WHAT IS EXPECTED = Repeat the listing in full, word for word.
Segment Open
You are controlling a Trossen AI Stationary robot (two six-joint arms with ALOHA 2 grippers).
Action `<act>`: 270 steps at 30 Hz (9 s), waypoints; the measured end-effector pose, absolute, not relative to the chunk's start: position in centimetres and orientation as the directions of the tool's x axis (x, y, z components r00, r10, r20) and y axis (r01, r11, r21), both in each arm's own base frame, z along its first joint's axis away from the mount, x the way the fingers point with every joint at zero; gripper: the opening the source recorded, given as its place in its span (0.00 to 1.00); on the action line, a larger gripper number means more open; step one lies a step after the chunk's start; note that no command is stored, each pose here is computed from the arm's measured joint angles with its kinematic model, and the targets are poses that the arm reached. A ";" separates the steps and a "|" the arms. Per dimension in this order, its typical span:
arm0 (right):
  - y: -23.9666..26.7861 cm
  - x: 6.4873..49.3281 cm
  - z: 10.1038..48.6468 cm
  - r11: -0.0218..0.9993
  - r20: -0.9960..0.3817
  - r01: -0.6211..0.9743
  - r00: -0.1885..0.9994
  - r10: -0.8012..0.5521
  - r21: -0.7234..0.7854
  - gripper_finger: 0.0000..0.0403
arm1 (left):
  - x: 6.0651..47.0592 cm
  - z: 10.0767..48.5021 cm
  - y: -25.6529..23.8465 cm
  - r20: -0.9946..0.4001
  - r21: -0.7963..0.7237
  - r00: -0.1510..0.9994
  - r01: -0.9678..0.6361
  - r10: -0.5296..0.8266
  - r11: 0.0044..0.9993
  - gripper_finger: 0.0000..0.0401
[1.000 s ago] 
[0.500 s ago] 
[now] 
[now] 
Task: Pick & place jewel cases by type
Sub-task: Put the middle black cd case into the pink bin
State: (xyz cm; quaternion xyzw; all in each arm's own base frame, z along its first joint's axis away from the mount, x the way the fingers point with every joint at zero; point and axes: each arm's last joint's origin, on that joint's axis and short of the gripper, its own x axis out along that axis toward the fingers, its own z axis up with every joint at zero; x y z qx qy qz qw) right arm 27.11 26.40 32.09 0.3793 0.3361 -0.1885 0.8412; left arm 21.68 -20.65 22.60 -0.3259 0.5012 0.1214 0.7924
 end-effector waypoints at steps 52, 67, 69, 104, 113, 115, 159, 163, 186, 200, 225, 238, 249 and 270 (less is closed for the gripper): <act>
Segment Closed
RESULT FOR THIS EXERCISE =
You are controlling a Trossen AI Stationary robot (two six-joint arms with ALOHA 2 grippers).
Action `<act>`: 270 steps at 30 Hz (9 s), waypoints; the measured end-effector pose, absolute, not relative to the chunk's start: position in centimetres and orientation as the directions of the tool's x axis (x, y, z components r00, r10, r20) and y axis (r01, r11, r21), both in each arm's own base frame, z along its first joint's axis away from the mount, x the way the fingers point with every joint at zero; gripper: the opening the source recorded, given as its place in its span (0.00 to 1.00); on the action line, a larger gripper number means more open; step one lies a step after the chunk's start; note that no command is stored, each pose here is computed from the arm's measured joint angles with its kinematic model, and the targets are poses that the arm reached. A ";" separates the steps and a "|" the arms. Per dimension in this order, its typical span:
arm0 (right):
  - y: -23.9666..26.7861 cm
  - x: 6.4873..49.3281 cm
  - z: 10.1038..48.6468 cm
  - r11: -0.0218..0.9993
  - r20: -0.9960..0.3817
  - r01: -0.6211..0.9743
  - r00: -0.1885..0.9994
  - r10: -0.8012..0.5521
  - r21: -0.7234..0.7854
  - gripper_finger: 0.0000..0.0403
arm1 (left):
  - x: 6.0651..47.0592 cm
  - z: 10.0767..48.5021 cm
  - y: -25.6529..23.8465 cm
  - r20: -0.9946..0.4001
  - r21: -0.7963..0.7237
  - r00: -0.1510..0.9994
  - r01: -0.9678..0.6361
  - r10: -0.5296..0.8266
  - r11: 0.0044..0.9993
  - gripper_finger: 0.0000..0.0401
[1.000 s ago] 
[0.500 s ago] 
[now] 
[now] 
Task: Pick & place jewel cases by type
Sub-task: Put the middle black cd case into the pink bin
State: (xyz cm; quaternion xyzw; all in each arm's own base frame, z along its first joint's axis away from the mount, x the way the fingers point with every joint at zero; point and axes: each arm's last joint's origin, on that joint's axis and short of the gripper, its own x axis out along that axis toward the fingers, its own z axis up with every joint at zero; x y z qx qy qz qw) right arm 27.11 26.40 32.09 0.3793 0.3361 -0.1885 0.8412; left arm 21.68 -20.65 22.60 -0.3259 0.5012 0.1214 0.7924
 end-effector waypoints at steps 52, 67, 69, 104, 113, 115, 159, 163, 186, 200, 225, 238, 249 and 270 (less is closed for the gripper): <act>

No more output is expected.